▶ Problem to solve
Take the data below and extract the lines from the one with "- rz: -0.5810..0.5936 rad" to the one with "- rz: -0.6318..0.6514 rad", inclusive, exactly as written.

▶ Supplied data
------------------------------------------------------------------------

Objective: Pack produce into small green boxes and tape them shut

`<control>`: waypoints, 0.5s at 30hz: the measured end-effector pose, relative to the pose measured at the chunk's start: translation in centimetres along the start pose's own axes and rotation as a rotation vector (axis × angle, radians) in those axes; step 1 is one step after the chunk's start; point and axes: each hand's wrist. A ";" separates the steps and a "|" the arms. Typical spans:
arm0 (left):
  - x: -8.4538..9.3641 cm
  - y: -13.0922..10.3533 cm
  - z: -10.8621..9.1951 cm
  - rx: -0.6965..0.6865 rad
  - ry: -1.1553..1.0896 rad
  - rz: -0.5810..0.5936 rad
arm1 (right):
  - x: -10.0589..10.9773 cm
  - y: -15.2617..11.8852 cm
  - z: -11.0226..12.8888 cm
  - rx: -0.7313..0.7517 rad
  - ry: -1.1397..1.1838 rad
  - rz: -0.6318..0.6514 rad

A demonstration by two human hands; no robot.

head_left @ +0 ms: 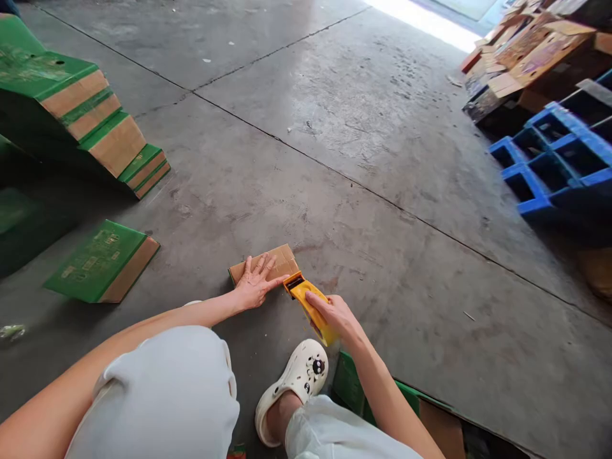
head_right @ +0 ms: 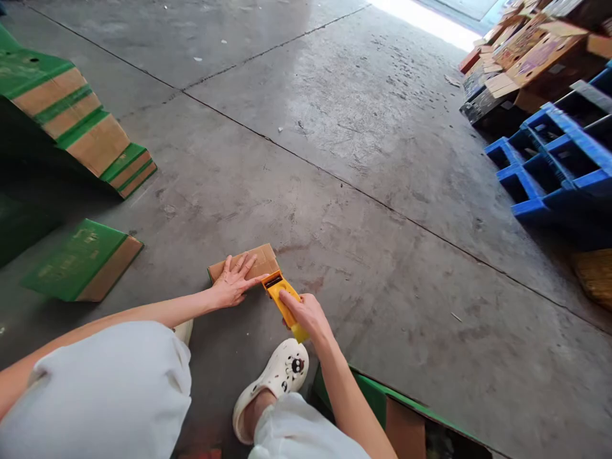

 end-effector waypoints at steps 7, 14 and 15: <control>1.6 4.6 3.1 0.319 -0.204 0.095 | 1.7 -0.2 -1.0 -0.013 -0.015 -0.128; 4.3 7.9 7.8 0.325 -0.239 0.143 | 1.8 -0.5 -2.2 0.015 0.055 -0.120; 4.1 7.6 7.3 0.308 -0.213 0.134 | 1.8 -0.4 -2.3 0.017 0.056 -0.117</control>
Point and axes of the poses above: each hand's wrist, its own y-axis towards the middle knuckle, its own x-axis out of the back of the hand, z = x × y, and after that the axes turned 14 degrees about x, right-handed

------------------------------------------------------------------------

▶ Problem solution
  - rz: -0.5810..0.5936 rad
arm1 (right):
  - x: -10.0589..10.9773 cm
  - y: -15.2617..11.8852 cm
  - z: -11.0226..12.8888 cm
  - rx: -0.7313..0.7517 rad
  - ry: -1.1397..1.1838 rad
  - rz: -0.6318..0.6514 rad

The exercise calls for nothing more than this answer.